Being yourself is the quickest path to happiness, but that doesn’t mean it’s always easy to do. Sometimes being true to yourself involves making hard decisions. You may have to choose between a job that pays well and a career that is more personally meaningful, or between doing something you hate with your friends or having a better time solo but knowing you’re missing out.
I just found myself thinking of this again when Gretchen Rubin reposted a 2007 blog entry of hers about why she stopped drinking alcohol (mostly). She talks about the negative feelings of being the only one in a social situation not enjoying an alcoholic drink:
Why am I so abstemious and cramped and cheerless?
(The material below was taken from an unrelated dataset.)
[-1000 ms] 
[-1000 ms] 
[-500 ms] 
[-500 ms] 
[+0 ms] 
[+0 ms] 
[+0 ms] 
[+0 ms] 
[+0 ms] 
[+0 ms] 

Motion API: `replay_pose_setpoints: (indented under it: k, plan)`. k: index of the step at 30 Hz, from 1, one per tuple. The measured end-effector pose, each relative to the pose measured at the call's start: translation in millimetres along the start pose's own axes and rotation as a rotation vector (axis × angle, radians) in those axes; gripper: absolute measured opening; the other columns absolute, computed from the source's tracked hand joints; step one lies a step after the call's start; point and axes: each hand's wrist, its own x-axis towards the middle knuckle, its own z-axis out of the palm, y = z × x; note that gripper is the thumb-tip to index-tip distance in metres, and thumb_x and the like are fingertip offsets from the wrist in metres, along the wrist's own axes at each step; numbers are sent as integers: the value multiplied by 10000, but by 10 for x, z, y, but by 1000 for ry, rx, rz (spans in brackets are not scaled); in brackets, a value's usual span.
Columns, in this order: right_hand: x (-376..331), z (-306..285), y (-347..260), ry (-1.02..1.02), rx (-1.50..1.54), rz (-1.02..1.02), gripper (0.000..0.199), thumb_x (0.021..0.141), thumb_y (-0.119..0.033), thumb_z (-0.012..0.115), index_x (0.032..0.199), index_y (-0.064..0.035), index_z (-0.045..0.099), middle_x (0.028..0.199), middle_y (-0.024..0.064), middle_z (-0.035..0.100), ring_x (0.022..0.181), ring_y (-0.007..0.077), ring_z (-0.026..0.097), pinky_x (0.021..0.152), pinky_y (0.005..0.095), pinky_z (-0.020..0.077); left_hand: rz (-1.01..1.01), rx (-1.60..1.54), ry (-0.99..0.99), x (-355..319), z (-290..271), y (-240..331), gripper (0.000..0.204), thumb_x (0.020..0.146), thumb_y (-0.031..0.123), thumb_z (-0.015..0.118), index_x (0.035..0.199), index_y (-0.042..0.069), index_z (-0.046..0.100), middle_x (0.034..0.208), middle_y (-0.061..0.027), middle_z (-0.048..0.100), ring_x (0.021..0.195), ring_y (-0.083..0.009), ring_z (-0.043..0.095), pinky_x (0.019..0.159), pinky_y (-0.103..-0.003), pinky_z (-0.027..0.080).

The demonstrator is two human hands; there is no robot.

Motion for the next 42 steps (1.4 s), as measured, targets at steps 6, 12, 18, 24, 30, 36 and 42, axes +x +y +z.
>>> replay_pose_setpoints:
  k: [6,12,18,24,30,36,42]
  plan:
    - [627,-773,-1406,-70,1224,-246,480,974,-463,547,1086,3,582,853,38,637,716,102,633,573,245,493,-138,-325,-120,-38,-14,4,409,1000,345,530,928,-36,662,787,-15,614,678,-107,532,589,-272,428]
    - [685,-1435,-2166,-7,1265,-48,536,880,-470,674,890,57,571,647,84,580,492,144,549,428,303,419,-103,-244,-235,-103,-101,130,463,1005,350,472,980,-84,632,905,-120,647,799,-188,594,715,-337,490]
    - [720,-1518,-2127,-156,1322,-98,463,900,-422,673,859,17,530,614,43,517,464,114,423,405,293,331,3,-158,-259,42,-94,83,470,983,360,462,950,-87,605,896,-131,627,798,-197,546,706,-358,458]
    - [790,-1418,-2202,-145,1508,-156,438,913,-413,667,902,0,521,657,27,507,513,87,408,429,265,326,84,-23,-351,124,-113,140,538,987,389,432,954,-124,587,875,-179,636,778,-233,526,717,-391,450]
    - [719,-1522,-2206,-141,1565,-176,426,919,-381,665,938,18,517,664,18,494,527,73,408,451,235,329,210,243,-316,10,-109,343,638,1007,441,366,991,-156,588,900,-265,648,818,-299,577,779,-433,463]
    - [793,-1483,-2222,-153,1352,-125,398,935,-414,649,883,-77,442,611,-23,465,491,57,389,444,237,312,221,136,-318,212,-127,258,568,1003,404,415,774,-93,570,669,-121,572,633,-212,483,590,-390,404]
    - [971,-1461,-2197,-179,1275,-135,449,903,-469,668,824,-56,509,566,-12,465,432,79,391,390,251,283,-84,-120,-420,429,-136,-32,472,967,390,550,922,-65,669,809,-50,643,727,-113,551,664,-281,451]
Other people are enjoying themselves so much.
For her, the solution is reconnecting with her authentic self:
But then I remember—it isn’t fun for me.
Right now I’m struggling a bit with my decision not to run the Boston Marathon again for Dana-Farber. Running the 2015 marathon was one of the high points of my life. I worked really, really hard and accomplished something amazing (for me, at least). I also raised a lot of money for a cause that I believe is very important. So stepping away and not repeating feels weird and uncomfortable.
But I keep reminding myself of all of the really Amy things I had to give up to train for that marathon. I couldn’t go on any long weekend vacations because I needed to do a long run. I was going to bed early on Friday and waking up early on Saturday, and instead of cozying up with a book and a cat and a coffee during a blizzard, I was pounding up and down hills with sleet on my face and painfully numb hands. It was a totally worthwhile sacrifice that I wouldn’t give up for anything, but it surely was a sacrifice.
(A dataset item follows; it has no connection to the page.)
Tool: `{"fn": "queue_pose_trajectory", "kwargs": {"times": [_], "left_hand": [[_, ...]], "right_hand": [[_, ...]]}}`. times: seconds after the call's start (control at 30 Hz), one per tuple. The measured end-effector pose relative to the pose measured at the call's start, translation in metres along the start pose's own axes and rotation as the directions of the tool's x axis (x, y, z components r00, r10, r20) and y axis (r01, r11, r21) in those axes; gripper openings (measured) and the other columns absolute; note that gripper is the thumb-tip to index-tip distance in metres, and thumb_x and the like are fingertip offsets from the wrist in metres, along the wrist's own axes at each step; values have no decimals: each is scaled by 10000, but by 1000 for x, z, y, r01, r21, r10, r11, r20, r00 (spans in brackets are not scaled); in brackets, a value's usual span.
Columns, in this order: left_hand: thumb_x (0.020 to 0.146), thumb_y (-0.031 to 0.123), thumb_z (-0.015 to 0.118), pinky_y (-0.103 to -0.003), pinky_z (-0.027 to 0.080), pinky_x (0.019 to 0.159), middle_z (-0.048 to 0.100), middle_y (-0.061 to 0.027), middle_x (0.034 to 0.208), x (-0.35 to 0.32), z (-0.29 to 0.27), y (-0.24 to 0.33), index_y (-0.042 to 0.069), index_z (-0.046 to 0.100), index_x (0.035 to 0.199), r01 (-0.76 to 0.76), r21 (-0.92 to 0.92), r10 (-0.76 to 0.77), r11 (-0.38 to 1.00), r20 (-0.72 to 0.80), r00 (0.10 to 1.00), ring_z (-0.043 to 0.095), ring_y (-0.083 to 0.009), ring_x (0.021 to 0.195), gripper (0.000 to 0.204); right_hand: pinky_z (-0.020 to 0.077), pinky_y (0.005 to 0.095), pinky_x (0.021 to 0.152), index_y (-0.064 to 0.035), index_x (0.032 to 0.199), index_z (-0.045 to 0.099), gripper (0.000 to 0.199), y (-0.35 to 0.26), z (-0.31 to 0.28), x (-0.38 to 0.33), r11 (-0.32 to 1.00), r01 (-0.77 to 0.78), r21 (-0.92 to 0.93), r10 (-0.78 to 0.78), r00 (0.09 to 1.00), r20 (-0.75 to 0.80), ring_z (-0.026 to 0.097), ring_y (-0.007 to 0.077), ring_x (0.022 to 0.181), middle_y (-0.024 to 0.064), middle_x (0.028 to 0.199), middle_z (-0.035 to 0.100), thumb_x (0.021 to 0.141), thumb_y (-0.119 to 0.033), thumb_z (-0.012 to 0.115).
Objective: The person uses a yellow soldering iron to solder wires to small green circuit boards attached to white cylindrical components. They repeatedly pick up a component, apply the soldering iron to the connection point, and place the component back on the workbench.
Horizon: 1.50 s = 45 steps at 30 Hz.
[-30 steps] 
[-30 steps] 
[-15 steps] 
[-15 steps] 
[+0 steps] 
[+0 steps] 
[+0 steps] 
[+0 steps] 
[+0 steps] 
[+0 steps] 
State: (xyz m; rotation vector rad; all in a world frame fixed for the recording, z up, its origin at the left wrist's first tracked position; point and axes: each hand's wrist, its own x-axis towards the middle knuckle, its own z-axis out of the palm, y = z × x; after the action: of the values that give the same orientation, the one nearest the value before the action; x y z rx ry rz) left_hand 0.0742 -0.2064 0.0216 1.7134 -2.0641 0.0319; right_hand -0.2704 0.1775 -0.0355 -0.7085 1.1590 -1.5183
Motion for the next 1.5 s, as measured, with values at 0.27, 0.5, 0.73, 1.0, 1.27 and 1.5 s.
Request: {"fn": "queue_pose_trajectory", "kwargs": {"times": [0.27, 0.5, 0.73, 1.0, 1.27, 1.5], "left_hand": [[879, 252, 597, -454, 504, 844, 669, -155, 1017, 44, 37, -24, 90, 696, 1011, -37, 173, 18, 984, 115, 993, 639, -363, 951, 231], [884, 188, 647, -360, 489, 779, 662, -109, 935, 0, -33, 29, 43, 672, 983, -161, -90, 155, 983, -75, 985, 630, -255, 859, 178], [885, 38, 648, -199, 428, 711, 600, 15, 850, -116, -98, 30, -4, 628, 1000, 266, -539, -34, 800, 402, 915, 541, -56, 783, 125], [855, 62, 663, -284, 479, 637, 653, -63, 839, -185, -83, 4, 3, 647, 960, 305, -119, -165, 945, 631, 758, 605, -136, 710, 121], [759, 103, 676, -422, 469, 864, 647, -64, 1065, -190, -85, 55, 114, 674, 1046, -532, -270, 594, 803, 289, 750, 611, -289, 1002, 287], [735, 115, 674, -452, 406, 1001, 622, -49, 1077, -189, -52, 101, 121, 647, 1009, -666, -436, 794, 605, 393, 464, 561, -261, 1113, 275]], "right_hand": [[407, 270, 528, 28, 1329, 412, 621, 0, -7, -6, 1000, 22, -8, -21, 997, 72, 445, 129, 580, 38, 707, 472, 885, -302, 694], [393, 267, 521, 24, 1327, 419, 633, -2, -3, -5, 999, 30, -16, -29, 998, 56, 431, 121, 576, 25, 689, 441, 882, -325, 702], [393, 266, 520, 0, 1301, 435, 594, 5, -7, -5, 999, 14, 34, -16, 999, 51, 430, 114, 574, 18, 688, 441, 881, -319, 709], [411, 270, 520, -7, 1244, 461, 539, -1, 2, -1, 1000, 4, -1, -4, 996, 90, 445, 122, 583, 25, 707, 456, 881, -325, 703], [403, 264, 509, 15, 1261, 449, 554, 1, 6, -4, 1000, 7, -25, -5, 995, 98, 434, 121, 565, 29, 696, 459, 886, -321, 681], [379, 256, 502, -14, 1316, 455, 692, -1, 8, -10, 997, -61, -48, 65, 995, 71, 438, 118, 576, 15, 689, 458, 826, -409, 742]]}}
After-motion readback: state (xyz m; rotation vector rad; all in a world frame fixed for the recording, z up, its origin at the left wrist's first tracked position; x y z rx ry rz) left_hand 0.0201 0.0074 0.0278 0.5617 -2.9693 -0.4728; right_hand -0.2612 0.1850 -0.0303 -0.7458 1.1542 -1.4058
And it’s not that I don’t like running. I do! And I plan to continue running, just not the marathon distance. I can take the best of running (for me) by training for the shorter distances that I enjoy more (a half marathon is delightful).
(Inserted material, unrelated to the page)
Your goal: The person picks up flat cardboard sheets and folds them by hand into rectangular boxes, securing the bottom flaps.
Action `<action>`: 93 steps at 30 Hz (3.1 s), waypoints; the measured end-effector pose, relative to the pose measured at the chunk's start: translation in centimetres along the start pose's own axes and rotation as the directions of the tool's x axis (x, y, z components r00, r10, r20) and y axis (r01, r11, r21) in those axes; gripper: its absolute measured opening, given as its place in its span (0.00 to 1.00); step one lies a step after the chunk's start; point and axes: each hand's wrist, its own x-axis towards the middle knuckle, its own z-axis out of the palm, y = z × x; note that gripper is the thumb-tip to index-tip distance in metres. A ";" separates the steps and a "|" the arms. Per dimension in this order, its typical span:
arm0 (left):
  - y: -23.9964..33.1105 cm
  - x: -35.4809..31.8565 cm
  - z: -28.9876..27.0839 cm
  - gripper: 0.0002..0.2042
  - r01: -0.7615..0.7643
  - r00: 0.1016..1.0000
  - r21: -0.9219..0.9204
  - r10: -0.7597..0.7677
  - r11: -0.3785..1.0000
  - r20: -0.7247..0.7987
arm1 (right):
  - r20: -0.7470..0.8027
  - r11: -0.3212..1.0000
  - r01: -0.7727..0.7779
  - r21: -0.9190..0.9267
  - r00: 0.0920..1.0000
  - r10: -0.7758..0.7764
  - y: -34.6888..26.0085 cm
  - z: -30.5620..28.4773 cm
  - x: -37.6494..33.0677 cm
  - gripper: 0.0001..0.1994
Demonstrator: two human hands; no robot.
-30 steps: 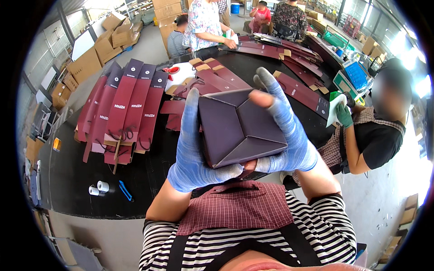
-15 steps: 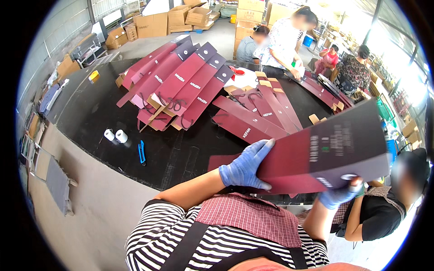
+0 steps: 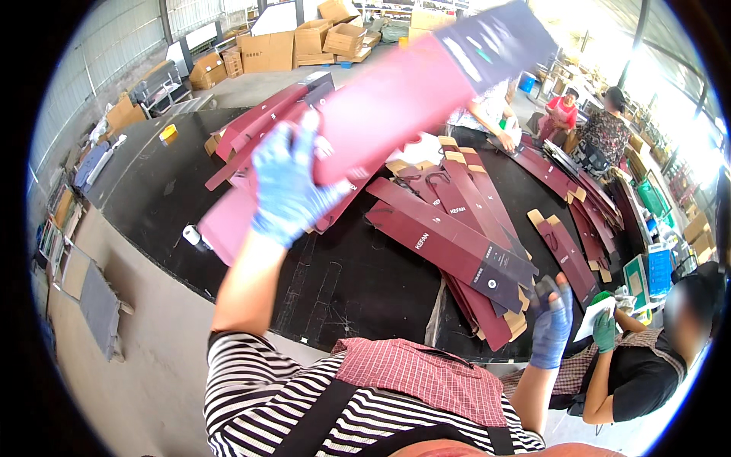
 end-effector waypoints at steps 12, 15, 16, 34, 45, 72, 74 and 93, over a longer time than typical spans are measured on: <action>-13.8 13.6 12.5 0.44 0.107 0.948 0.566 -0.256 0.817 0.191 | -0.076 0.917 -0.396 -0.035 0.916 0.393 9.2 -4.9 -5.1 0.20; -10.5 7.3 18.3 0.38 -0.122 0.935 0.407 -0.033 0.905 0.353 | -0.029 0.865 -0.489 -0.114 0.872 0.489 10.2 -4.9 -6.6 0.19; -8.4 4.5 19.7 0.37 -0.131 0.888 0.337 -0.040 0.932 0.458 | -0.002 0.859 -0.495 -0.131 0.867 0.499 10.0 -4.5 -7.4 0.19; -1.7 -30.9 31.0 0.36 0.039 0.684 -0.077 0.030 0.996 0.728 | -0.113 0.666 -0.313 -0.677 0.939 0.326 17.8 -8.4 -3.3 0.24; -1.8 -32.4 31.7 0.37 -0.025 0.714 -0.056 0.057 0.998 0.698 | -0.559 0.658 -0.627 -0.417 0.748 0.359 22.2 -17.1 7.4 0.22; 15.7 2.0 16.2 0.27 -0.006 0.807 -0.916 0.543 0.400 0.231 | -0.048 0.884 0.431 -0.182 0.894 -0.446 -5.2 -1.5 0.5 0.06; 15.9 1.8 13.5 0.13 0.179 0.742 -0.930 0.576 0.322 0.342 | -0.077 0.860 0.510 0.015 0.858 -0.507 -6.7 0.2 1.5 0.18; 12.7 -8.8 5.6 0.29 0.369 0.908 -0.907 0.286 -0.202 0.305 | 0.377 0.987 0.159 0.024 0.913 -0.156 -3.9 12.0 0.8 0.54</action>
I’m watching my friends on social media eagerly sign up to run for Dana-Farber again, and I’m sad not to join them. But I keep reminding myself: That isn’t what’s the most fun for me. What’s fun for me will be supporting their fundraisers, cheering them on Marathon Monday, and making room in my life for the other things I love: Sleeping in, weekend trips, saying no to cardio in a blizzard.
What parts of being authentically you are hard? What makes being true to yourself worthwhile?